Far ahead of them, they caught yet another glimpse of the liveship as the seas lifted her high. She sailed like a derelict now, wind and waves pushing her where they pleased. A trick of the wind brought her despairing shriek to their ears as she dived down into a trough of water.
She was headed to the west of Crooked Island.
Sorcor shook his head. He had to shout over the storm. “There's no catching up with her the way she's sailing. And even if we had the crew to spare, we couldn't board her in this storm. Give her up, sir! There'll be another one along. Let that one go to her fate.”
“I am her fate!” Kennit roared back at him. A vast anger rose in him. All the world and everyone in it opposed him in his quest. “I'll take the wheel. I know that channel, I took us through there before. You work with the crew to put on a bit of sail so we can catch her up. Help me but overtake her and try to run her onto the shoals. And if nothing is to be done then, I'll give her up!”
They heard her cry out again, a long drawn-out scream of despair, haunting in its eeriness. The sound hung long in the air. “Oh,” Etta exclaimed suddenly with a shudder as it finally died away. “Someone save her.” The words were almost a prayer. She glanced from one man to the other. Rain had slicked her hair flat to her skull.
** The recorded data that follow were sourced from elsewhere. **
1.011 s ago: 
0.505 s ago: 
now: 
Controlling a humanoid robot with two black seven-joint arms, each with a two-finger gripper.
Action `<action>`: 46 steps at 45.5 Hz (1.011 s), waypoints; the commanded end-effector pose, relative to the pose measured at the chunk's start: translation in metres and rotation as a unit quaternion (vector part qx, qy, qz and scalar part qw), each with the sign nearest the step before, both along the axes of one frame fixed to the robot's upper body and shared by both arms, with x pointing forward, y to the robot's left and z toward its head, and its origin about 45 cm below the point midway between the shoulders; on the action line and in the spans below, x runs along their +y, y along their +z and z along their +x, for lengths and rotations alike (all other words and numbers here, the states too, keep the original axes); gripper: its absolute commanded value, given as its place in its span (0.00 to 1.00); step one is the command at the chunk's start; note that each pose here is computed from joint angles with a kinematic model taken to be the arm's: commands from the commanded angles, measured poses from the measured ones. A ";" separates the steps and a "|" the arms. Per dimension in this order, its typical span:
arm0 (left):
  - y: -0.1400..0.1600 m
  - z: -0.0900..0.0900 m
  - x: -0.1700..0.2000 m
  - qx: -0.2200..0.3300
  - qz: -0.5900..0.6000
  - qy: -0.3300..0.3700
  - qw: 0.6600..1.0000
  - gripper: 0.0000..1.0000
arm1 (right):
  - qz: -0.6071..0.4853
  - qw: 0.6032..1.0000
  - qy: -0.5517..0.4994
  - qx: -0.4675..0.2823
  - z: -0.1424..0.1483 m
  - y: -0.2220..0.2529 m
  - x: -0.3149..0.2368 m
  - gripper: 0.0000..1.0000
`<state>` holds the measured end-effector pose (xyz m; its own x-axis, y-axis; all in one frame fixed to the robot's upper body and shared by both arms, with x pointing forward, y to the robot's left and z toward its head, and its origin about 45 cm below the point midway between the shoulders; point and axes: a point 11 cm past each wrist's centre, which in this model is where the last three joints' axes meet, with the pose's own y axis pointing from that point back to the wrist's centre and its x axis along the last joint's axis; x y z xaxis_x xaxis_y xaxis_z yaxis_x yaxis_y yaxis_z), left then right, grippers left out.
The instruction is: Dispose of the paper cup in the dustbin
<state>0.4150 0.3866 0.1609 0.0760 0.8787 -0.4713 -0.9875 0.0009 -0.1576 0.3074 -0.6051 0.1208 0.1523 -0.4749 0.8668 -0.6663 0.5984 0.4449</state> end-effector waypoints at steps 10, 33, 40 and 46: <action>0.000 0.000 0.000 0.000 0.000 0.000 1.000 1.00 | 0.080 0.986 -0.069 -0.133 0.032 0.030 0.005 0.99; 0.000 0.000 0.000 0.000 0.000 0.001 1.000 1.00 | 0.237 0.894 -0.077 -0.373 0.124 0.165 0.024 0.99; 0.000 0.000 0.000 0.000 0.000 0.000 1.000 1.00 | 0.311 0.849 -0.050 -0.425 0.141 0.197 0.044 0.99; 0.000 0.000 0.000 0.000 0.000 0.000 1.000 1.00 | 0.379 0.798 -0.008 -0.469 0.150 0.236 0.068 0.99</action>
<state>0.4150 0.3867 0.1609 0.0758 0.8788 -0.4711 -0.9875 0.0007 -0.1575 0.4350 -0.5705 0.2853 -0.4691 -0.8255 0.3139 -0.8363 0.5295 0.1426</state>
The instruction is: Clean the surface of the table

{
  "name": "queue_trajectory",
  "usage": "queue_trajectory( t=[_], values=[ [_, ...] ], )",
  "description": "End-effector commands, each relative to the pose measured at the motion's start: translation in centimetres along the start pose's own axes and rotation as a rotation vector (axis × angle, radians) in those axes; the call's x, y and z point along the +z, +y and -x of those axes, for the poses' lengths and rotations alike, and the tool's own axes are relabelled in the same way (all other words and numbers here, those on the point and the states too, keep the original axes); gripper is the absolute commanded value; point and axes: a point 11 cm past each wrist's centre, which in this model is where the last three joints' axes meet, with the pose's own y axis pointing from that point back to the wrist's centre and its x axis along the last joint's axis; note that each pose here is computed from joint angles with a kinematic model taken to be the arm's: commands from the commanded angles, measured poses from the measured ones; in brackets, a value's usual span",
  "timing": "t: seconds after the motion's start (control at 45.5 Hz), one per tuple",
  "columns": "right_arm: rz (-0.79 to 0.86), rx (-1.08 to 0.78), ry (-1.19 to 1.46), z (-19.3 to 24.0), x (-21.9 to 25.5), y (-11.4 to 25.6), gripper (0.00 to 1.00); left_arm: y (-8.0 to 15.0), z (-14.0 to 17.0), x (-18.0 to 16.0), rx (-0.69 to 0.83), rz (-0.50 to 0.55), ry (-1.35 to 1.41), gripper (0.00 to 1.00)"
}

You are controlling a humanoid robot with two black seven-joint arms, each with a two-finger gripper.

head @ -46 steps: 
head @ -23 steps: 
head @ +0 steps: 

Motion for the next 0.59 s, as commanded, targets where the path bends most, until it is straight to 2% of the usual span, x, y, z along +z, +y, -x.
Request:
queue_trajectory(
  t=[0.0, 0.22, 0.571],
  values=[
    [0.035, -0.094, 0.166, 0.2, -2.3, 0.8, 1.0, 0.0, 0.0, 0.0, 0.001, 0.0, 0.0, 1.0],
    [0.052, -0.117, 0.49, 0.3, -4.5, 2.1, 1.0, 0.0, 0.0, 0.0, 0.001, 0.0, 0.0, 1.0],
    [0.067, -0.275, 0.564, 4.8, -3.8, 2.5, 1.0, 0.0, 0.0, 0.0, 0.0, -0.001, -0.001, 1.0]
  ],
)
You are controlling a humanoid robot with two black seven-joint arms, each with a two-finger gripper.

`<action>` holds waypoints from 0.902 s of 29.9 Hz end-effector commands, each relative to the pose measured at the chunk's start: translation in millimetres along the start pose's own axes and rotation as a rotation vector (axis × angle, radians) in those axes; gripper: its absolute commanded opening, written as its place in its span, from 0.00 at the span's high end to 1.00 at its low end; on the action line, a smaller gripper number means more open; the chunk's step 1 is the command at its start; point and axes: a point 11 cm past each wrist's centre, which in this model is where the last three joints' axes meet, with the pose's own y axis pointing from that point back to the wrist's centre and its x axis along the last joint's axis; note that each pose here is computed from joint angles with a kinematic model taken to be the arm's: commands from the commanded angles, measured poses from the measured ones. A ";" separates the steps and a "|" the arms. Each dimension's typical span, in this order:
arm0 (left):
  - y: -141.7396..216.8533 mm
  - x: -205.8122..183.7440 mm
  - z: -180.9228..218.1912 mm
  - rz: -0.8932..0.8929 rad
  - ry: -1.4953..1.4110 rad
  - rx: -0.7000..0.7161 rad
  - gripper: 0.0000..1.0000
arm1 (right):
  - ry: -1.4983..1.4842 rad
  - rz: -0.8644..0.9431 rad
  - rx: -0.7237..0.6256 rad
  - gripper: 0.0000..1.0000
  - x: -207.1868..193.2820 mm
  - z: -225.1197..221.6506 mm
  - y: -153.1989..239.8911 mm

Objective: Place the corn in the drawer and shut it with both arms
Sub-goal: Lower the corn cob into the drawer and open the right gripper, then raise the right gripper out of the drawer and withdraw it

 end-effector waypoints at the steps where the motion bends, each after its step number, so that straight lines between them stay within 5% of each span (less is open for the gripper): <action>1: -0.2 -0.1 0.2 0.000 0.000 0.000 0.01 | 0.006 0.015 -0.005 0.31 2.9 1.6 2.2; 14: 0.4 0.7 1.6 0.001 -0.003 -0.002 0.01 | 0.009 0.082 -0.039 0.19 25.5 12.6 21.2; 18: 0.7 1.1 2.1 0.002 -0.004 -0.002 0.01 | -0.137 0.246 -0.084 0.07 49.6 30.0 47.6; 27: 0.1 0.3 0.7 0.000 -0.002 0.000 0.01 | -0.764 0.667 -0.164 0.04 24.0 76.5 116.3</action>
The water ran like tears in streams down her face. “I'm strong enough to hold the wheel,” she proclaimed. “If Kennit stands behind me and guides my hands, we can keep the
Marietta
on course.”
“Done,” Sorcor replied so promptly that Kennit instantly realized that had been the man's true objection all along. He didn't think Kennit could stand on one leg and still handle the ship's wheel.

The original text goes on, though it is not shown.